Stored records

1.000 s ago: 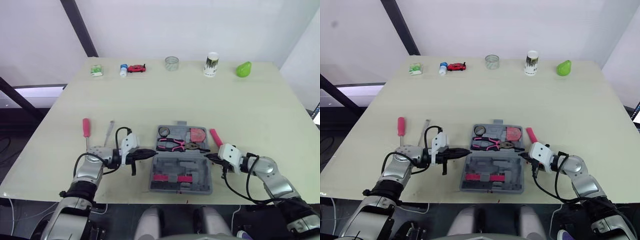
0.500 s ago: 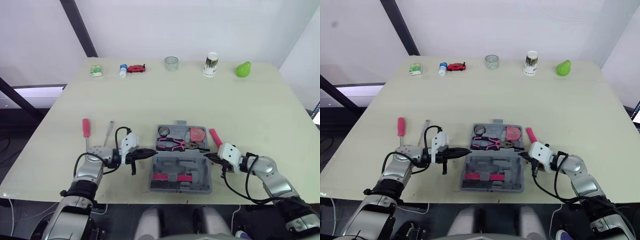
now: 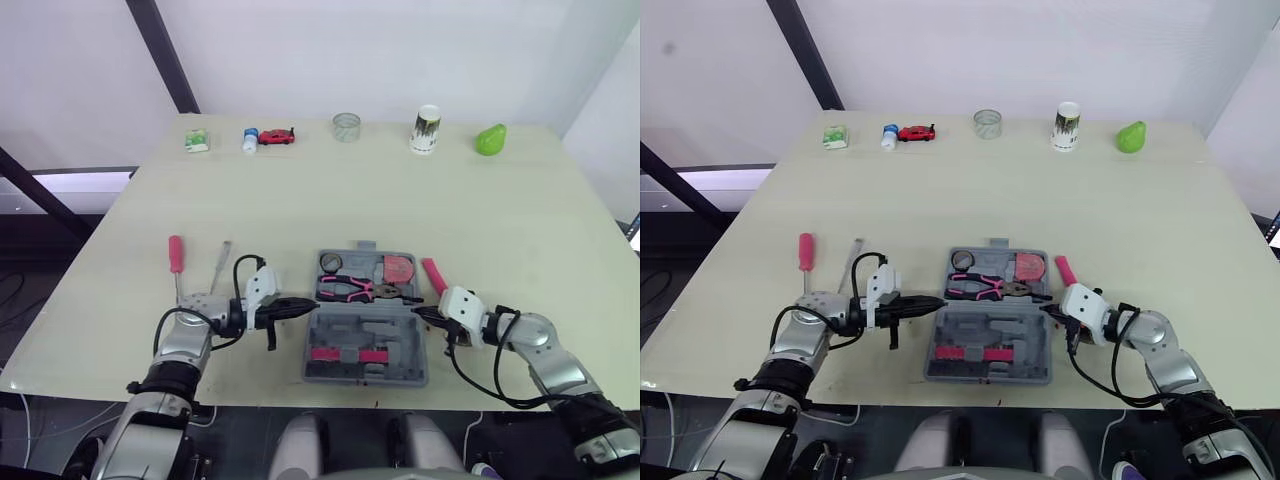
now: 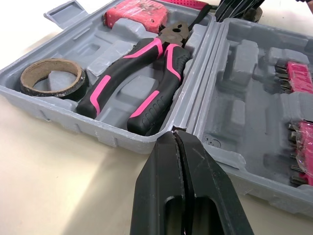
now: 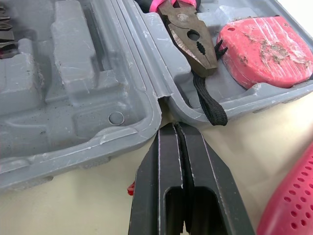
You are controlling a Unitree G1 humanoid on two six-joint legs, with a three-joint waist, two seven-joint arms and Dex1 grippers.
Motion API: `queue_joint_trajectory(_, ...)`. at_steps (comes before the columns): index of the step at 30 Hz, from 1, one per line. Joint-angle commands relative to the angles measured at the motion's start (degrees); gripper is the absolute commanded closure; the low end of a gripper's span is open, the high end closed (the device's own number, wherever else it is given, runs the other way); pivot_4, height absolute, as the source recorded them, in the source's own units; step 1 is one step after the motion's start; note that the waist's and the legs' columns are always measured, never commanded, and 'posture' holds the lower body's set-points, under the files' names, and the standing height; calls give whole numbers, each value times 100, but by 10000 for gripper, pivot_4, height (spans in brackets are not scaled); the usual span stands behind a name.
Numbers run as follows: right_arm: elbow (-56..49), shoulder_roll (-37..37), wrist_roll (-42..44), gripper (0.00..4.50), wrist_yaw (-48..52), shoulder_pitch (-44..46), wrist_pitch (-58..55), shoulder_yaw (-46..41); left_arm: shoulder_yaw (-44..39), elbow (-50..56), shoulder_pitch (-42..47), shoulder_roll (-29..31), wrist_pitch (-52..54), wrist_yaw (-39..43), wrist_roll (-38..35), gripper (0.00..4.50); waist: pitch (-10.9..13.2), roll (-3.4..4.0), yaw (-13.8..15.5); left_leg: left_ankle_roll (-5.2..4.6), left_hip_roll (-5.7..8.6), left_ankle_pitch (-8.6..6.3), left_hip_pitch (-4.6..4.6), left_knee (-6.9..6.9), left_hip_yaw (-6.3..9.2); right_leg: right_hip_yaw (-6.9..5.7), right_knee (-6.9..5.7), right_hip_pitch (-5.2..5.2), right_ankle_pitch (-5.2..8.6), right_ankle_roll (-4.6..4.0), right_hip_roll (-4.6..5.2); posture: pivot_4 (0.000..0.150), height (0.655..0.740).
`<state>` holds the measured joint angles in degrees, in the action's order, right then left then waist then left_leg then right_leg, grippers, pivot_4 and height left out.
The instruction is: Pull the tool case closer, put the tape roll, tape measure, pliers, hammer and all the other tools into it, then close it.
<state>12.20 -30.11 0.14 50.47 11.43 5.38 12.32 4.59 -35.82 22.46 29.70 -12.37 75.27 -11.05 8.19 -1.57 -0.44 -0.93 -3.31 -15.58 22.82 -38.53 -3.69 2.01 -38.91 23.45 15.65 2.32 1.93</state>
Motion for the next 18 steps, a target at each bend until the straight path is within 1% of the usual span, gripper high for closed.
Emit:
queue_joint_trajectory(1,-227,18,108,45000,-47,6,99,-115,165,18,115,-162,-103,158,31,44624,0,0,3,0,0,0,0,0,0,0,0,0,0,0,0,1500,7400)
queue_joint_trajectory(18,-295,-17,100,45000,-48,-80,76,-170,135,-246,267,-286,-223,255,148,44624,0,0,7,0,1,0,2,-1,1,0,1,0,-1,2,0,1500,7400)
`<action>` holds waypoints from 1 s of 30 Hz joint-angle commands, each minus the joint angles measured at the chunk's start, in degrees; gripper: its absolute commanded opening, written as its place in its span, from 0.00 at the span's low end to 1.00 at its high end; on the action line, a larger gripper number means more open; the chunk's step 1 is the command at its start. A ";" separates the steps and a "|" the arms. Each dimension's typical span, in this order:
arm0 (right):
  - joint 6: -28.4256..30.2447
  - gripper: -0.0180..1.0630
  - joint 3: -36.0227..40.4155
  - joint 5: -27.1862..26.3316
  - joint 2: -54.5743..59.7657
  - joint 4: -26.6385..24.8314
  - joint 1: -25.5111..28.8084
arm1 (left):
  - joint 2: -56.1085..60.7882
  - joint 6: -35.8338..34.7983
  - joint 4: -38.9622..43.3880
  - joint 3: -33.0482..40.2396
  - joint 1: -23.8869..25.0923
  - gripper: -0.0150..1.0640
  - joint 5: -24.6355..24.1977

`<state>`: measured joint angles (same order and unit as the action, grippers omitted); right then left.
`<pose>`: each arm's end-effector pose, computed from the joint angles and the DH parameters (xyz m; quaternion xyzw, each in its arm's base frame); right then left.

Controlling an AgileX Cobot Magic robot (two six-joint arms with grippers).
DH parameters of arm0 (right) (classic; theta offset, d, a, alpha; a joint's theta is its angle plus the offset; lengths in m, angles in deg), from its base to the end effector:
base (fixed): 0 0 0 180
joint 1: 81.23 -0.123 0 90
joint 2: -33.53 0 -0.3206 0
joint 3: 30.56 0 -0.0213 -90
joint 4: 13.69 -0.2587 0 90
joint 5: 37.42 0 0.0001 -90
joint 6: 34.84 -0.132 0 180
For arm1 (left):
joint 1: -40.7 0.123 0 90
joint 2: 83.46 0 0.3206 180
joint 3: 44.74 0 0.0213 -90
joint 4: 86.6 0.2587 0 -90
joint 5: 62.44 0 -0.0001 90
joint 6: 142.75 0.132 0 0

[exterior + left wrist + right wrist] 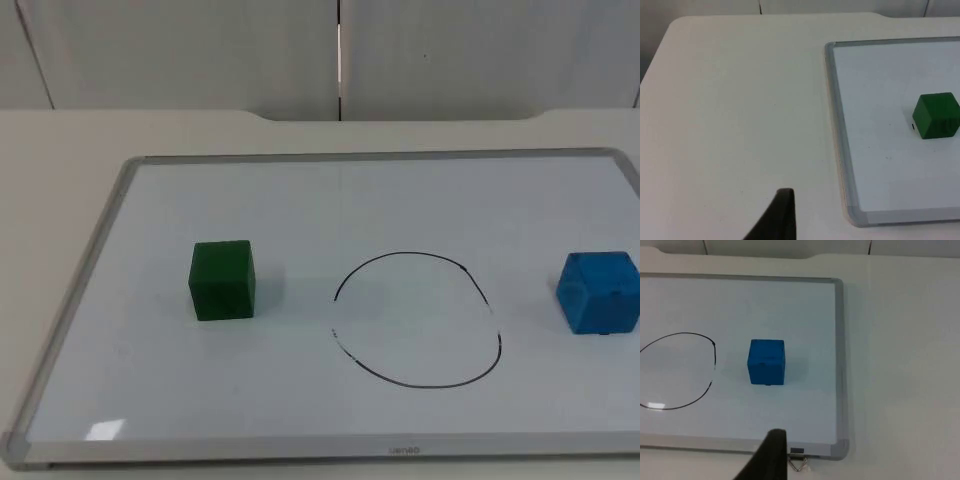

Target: Push the two cubes into the marked area.

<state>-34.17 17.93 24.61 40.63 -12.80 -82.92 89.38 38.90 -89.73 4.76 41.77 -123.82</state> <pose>0.0002 -0.0018 0.2651 -0.0172 0.8553 -0.0031 0.5179 0.0028 -0.0063 0.2609 0.0055 0.8570 -0.0151 0.5150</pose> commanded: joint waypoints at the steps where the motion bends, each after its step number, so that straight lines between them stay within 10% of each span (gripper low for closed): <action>1: 0.08 0.99 0.10 -0.20 -0.18 -0.05 -0.27 | 0.24 -0.02 -0.25 0.28 0.10 0.99 -0.17; 30: 0.08 0.99 0.10 -0.20 -0.18 0.05 -0.27 | 0.24 -0.02 -0.25 0.28 0.10 0.99 -0.17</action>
<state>-34.17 17.93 24.61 40.63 -12.80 -82.92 89.38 38.90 -89.73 4.76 41.77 -123.82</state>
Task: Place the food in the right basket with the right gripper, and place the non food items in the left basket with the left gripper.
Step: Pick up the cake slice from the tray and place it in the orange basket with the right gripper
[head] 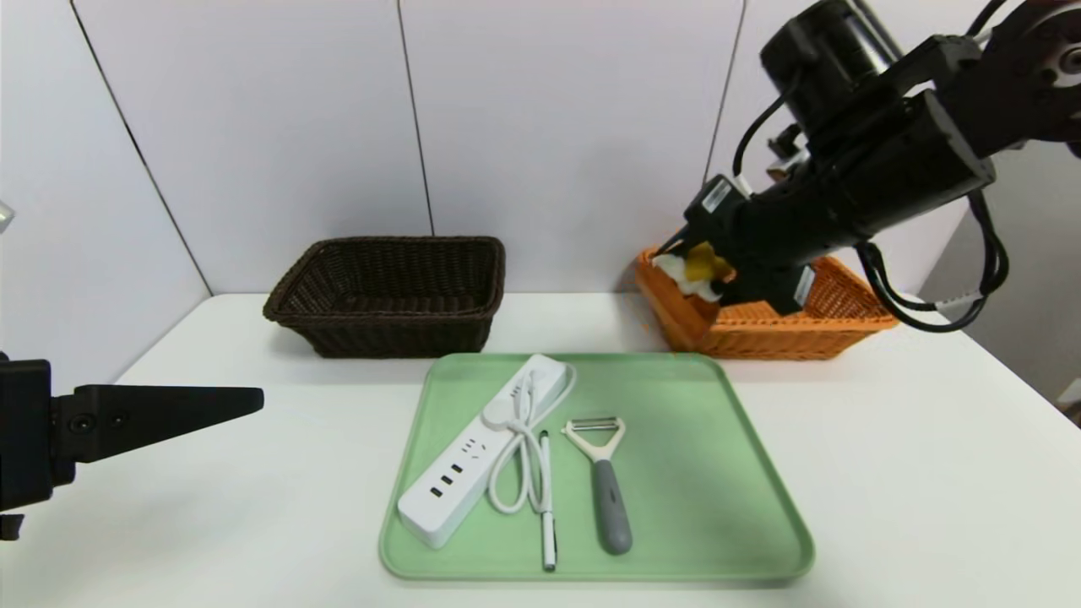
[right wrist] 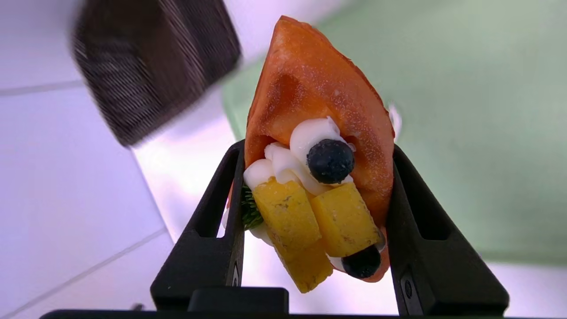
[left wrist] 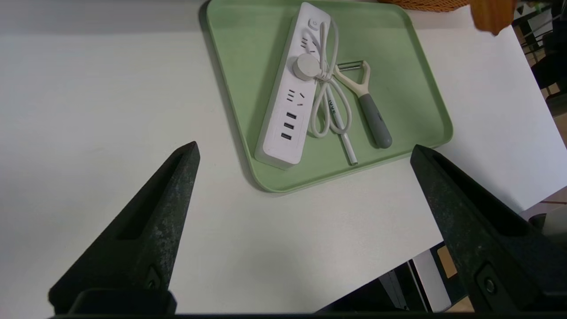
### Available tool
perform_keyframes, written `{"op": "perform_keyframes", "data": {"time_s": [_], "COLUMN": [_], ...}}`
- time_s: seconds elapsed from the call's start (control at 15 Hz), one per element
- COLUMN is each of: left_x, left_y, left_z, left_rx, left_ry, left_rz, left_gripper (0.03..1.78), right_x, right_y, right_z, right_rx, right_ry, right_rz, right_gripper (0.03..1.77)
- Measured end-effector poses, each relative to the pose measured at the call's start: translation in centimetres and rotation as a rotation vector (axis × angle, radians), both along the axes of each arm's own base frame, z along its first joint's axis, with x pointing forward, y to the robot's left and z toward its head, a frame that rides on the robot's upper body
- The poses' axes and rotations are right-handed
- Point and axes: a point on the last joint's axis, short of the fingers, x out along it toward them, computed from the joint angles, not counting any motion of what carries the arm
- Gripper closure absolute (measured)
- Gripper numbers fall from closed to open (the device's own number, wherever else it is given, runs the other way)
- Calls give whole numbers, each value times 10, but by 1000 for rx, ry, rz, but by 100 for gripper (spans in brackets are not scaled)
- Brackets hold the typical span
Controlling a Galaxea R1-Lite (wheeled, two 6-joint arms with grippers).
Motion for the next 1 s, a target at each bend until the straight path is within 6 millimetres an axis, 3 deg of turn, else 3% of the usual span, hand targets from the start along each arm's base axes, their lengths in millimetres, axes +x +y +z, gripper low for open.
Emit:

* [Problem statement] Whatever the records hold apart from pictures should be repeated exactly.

* [Response to the exercise]
1.000 s ago: 
0.500 s ago: 
now: 
now: 
now: 
You are controlling a Unitree G1 humanoid on two six-joint legs, with a three-joint waist, two seven-joint arms and Dex1 grippers.
Motion API: `queue_joint_trajectory(_, ...)`. at_steps (comes before the columns): index of the step at 30 Hz, from 1, one per line. Joint-angle commands relative to the angles measured at the motion's start (degrees); gripper is the absolute commanded closure; the low end of a gripper's span is open, the high end closed (the device's own number, wherever else it is given, runs the other way); pivot_4, height absolute, as the source recorded them, in the source's own units; step 1 is one step after the motion's start; note that the waist's and the legs' columns are always measured, never commanded, and 'posture' holds the lower body's set-points, under the files' names, and the standing height; calls give whole numbers, each value times 100, but by 10000 for gripper, pivot_4, height (spans in brackets are not scaled); the usual span stands behind a name.
Numbers run as follows: right_arm: elbow (-56..49), shoulder_roll (-37..37), wrist_roll (-42..44), gripper (0.00..4.50), wrist_yaw (-48..52), shoulder_pitch (-44..46), wrist_pitch (-58..55), shoulder_yaw (-46..41); left_arm: shoulder_yaw (-44..39), elbow (-50..56), shoulder_pitch (-42..47), shoulder_roll (-29..31), wrist_pitch (-52..54), wrist_yaw (-39..43), wrist_roll (-38..35), gripper (0.00..4.50); waist: pitch (-10.9..13.2), roll (-3.4..4.0), yaw (-13.8..15.5); left_leg: left_ankle_roll (-5.2..4.6), left_hip_roll (-5.7..8.6), left_ankle_pitch (-8.6..6.3), left_hip_pitch (-4.6..4.6), left_knee (-6.9..6.9), left_hip_yaw (-6.3..9.2); right_leg: right_hip_yaw (-6.9..5.7), right_knee (-6.9..5.7), right_hip_pitch (-5.2..5.2), right_ankle_pitch (-5.2..8.6), right_ankle_roll (-4.6..4.0), right_hip_roll (-4.6..5.2); posture: pivot_4 (0.000..0.150), height (0.655..0.740).
`<state>` holds the measured joint angles in degrees, in the action's order, right then left then waist then left_leg then right_leg, grippers, pivot_4 and height left out.
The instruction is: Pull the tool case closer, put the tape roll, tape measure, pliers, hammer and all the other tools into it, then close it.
<state>12.20 -30.11 0.14 50.47 11.43 5.38 12.32 4.59 -35.82 22.46 29.70 -12.37 75.27 -11.05 8.19 -1.57 -0.44 -0.93 -3.31 -15.58 22.82 -38.53 -3.69 2.01 -38.91 23.45 15.65 2.32 1.93</state>
Motion for the next 18 steps, a target at each bend until the straight path is within 1% of the usual span, gripper high for closed.
Emit:
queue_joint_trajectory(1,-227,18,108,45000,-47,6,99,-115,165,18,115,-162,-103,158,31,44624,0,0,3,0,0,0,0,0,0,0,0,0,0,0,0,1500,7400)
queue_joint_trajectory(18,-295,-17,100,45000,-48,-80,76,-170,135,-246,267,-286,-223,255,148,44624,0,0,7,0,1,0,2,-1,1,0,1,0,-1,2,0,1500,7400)
`<action>` holds waypoints from 1 s of 30 Hz joint-angle commands, each minus the joint angles measured at the chunk's start, in degrees; gripper: its absolute commanded opening, written as its place in its span, from 0.00 at the span's low end to 1.00 at its high end; on the action line, a larger gripper number means more open; the chunk's step 1 is the command at its start. A ";" separates the steps and a "|" the arms. Each dimension's typical span, in this order:
arm0 (right):
  - joint 6: -28.4256..30.2447
  - gripper: -0.0180..1.0630
  - joint 3: -36.0227..40.4155
  - joint 5: -27.1862..26.3316
  - joint 2: -54.5743..59.7657
  - joint 4: -26.6385..24.8314
  - joint 1: -25.5111..28.8084
arm1 (left):
  - joint 2: -56.1085..60.7882
  - joint 6: -35.8338..34.7983
  - joint 4: -38.9622..43.3880
  - joint 3: -33.0482..40.2396
  - joint 1: -23.8869..25.0923
  - gripper: -0.0150..1.0640
  - joint 5: -24.6355..24.1977

`<state>`: measured joint angles (same order and unit as the action, grippers omitted); right then left.
`<pose>`: each arm's end-effector pose, computed from the joint angles and the DH parameters (xyz m; quaternion xyzw, each in its arm's base frame); right then left.

Controlling an AgileX Cobot Magic robot (two six-joint arms with grippers).
DH parameters of arm0 (right) (classic; theta offset, d, a, alpha; a joint's theta is its angle plus the offset; lengths in m, angles in deg), from its base to the end effector:
base (fixed): 0 0 0 180
joint 1: 81.23 -0.123 0 90
joint 2: -33.53 0 -0.3206 0
joint 3: 30.56 0 -0.0213 -90
joint 4: 13.69 -0.2587 0 90
joint 5: 37.42 0 0.0001 -90
joint 6: 34.84 -0.132 0 180
For arm1 (left):
joint 1: -40.7 0.123 0 90
joint 2: 83.46 0 0.3206 180
joint 3: 44.74 0 0.0213 -90
joint 4: 86.6 0.2587 0 -90
joint 5: 62.44 0 -0.0001 90
joint 6: 142.75 0.132 0 0

[exterior + left wrist + right wrist] 

Target: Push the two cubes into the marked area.

<state>-34.17 17.93 24.61 40.63 -12.80 -82.92 89.38 38.90 -89.73 4.76 41.77 -123.82</state> <pose>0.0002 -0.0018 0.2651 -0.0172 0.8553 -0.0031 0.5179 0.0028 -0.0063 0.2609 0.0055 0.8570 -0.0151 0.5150</pose> commanded: joint waypoints at the steps where the motion bends, each after its step number, so that straight lines between them stay within 10% of each span (gripper low for closed): <action>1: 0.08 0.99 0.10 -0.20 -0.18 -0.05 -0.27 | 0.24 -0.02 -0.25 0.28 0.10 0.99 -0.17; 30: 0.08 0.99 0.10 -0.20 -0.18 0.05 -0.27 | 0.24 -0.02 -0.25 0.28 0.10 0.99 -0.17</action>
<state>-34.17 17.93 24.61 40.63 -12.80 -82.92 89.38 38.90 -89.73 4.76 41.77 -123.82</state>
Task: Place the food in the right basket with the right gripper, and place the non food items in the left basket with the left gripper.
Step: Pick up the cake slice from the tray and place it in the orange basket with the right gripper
[head] 
[right wrist] 
[left wrist] 
### Available tool
perform_keyframes, written `{"op": "perform_keyframes", "data": {"time_s": [_], "COLUMN": [_], ...}}`
- time_s: seconds elapsed from the call's start (control at 15 Hz), one per element
- COLUMN is each of: left_x, left_y, left_z, left_rx, left_ry, left_rz, left_gripper (0.03..1.78), right_x, right_y, right_z, right_rx, right_ry, right_rz, right_gripper (0.03..1.77)
- Measured end-effector poses, each relative to the pose measured at the call's start: translation in centimetres and rotation as a rotation vector (axis × angle, radians), both along the axes of each arm's own base frame, z along its first joint's axis, with x pointing forward, y to the robot's left and z toward its head, a frame that rides on the robot's upper body
- The poses' axes and rotations are right-handed
- Point and axes: a point on the last joint's axis, short of the fingers, x out along it toward them, computed from the joint angles, not counting any motion of what carries the arm
- Gripper closure absolute (measured)
- Gripper numbers fall from closed to open (the device's own number, wherever else it is given, runs the other way)
- Calls give whole numbers, each value times 10, but by 1000 for rx, ry, rz, but by 100 for gripper (spans in brackets are not scaled)
- Brackets hold the typical span
Controlling a Galaxea R1-Lite (wheeled, two 6-joint arms with grippers).
Motion for the next 1 s, a target at each bend until the straight path is within 6 millimetres an axis, 3 deg of turn, else 3% of the usual span, hand targets from the start along each arm's base axes, their lengths in millimetres, axes +x +y +z, gripper low for open.
Emit:

The output is finished, and nothing else is needed.